[TASK OBJECTIVE]: Please copy the lines below exactly, from the first one through the line showing "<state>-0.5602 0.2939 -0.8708".

··· DATA SUPPLIED

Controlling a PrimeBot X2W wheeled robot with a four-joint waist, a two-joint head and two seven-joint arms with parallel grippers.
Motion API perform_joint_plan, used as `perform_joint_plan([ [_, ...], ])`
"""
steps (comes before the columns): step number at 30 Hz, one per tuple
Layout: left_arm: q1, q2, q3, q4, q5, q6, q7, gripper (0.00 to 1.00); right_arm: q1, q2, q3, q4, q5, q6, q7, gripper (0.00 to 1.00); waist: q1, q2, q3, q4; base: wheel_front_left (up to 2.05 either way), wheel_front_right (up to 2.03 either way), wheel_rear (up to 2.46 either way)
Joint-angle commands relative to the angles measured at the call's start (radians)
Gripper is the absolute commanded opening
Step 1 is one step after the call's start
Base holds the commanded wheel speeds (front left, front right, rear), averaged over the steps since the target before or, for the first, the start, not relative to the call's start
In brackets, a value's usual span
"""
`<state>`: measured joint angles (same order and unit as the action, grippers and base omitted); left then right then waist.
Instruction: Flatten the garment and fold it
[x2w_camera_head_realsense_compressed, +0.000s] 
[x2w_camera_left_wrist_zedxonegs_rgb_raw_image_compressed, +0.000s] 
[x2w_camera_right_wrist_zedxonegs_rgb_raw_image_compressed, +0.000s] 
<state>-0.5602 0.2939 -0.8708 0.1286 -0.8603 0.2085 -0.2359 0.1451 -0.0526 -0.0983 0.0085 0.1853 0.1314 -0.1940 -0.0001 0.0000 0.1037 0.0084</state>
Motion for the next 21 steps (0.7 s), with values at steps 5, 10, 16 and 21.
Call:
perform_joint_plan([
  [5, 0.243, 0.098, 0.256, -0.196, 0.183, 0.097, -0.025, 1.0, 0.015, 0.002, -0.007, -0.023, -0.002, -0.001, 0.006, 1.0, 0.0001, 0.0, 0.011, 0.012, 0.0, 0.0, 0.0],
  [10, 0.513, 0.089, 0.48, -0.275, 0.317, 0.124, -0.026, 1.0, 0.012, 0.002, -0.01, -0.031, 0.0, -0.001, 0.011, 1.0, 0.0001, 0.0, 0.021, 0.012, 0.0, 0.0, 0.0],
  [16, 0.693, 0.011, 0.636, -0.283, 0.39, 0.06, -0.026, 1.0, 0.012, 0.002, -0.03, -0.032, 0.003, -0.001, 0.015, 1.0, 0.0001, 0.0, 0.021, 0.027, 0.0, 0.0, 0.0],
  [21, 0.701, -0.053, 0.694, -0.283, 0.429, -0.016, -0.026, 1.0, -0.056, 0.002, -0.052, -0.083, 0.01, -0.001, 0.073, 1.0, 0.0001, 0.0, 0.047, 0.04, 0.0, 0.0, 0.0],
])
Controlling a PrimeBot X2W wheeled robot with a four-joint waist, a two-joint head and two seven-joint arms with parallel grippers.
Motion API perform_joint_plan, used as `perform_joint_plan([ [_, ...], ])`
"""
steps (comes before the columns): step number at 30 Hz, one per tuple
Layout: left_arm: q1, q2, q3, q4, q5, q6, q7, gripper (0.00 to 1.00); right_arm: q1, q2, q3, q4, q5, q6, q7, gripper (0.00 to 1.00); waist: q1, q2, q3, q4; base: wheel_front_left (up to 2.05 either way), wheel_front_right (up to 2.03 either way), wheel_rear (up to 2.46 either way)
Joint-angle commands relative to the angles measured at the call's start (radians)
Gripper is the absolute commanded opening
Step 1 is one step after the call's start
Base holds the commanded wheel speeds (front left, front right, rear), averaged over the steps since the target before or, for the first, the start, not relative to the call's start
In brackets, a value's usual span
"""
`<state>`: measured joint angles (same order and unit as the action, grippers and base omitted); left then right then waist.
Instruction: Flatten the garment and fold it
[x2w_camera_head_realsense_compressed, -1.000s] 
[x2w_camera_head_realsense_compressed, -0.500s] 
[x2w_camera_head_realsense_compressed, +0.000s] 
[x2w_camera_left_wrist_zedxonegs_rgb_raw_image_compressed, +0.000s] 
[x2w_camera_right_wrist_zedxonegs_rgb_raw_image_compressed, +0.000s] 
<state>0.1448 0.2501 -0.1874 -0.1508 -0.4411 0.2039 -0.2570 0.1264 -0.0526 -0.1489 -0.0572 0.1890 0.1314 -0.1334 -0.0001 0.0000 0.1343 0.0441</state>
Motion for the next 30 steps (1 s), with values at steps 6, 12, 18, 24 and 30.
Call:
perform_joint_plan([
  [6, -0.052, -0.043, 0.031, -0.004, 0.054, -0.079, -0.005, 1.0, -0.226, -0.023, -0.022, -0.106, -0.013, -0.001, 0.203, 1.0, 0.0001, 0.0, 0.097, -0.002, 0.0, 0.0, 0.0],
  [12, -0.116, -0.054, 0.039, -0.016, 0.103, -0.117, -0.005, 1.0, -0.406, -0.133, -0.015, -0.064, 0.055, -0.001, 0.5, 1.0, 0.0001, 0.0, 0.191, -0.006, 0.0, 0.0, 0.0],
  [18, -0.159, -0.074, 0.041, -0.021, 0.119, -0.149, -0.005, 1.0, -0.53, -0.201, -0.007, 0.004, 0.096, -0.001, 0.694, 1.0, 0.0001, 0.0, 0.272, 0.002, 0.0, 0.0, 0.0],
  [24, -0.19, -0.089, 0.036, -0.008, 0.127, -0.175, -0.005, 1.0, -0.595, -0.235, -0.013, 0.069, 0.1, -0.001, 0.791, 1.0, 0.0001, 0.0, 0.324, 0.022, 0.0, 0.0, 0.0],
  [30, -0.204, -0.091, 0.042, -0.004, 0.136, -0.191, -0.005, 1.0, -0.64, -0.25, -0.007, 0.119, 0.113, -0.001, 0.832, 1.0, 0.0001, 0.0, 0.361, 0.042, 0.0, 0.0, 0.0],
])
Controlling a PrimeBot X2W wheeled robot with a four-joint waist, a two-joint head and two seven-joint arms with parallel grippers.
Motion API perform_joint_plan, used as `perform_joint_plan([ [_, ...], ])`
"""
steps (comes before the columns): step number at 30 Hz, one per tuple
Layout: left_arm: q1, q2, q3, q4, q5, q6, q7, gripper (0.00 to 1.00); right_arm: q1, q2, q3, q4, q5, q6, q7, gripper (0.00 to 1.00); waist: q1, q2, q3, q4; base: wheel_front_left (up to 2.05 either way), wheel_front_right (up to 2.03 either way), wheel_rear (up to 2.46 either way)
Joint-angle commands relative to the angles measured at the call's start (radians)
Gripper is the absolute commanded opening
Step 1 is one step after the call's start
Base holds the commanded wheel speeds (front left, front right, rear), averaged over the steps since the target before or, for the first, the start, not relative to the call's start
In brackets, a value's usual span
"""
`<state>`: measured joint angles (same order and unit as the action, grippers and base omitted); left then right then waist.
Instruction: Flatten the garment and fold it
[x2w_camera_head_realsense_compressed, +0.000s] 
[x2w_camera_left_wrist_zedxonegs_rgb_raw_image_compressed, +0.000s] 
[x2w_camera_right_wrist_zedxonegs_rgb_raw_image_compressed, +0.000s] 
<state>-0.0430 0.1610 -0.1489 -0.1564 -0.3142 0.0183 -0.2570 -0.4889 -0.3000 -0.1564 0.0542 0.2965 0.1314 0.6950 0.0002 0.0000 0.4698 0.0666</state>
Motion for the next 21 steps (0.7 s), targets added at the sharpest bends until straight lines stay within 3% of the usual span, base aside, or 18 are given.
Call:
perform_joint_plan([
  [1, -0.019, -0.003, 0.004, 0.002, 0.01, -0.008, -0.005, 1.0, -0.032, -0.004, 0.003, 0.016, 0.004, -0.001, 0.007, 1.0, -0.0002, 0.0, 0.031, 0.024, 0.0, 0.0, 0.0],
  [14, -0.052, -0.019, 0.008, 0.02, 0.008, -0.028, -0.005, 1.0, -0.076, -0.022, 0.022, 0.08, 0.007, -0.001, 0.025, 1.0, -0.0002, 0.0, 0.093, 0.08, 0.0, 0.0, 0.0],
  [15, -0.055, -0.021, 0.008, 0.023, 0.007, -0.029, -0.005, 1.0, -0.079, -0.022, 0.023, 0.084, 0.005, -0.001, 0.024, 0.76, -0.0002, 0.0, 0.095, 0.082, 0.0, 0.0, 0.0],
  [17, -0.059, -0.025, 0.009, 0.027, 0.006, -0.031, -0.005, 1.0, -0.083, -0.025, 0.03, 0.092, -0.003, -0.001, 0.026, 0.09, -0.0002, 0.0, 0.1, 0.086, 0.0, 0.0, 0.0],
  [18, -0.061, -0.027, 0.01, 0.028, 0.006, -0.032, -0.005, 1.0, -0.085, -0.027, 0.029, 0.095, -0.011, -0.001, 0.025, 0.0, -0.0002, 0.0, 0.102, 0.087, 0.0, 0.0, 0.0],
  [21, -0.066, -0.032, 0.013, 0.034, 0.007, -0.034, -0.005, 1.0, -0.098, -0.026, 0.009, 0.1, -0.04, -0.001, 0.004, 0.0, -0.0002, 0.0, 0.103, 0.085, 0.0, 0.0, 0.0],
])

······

[RESULT OF THIS EXERCISE]:
Controlling a PrimeBot X2W wheeled robot with a four-joint waist, a two-joint head and two seven-joint arms with parallel grippers.
Motion API perform_joint_plan, used as `perform_joint_plan([ [_, ...], ])`
"""
steps (comes before the columns): step number at 30 Hz, one per tuple
Layout: left_arm: q1, q2, q3, q4, q5, q6, q7, gripper (0.00 to 1.00); right_arm: q1, q2, q3, q4, q5, q6, q7, gripper (0.00 to 1.00); waist: q1, q2, q3, q4; base: wheel_front_left (up to 2.05 either way), wheel_front_right (up to 2.03 either way), wheel_rear (up to 2.46 either way)
Joint-angle commands relative to the angles measured at the call's start (radians)
Gripper is the absolute commanded opening
Step 1 is one step after the call's start
Base holds the commanded wheel speeds (front left, front right, rear), averaged over the steps since the target before or, for the first, the start, not relative to the call's start
In brackets, a value's usual span
"""
`<state>`: measured joint angles (same order and unit as the action, grippers and base omitted); left then right then waist.
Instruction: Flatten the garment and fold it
[x2w_camera_head_realsense_compressed, +0.000s] 
[x2w_camera_left_wrist_zedxonegs_rgb_raw_image_compressed, +0.000s] 
[x2w_camera_right_wrist_zedxonegs_rgb_raw_image_compressed, +0.000s] 
<state>-0.5602 0.2939 -0.8708 0.1286 -0.8603 0.2085 -0.2359 0.1451 -0.0526 -0.0983 0.0085 0.1853 0.1314 -0.1940 -0.0001 0.0000 0.1037 0.0084</state>

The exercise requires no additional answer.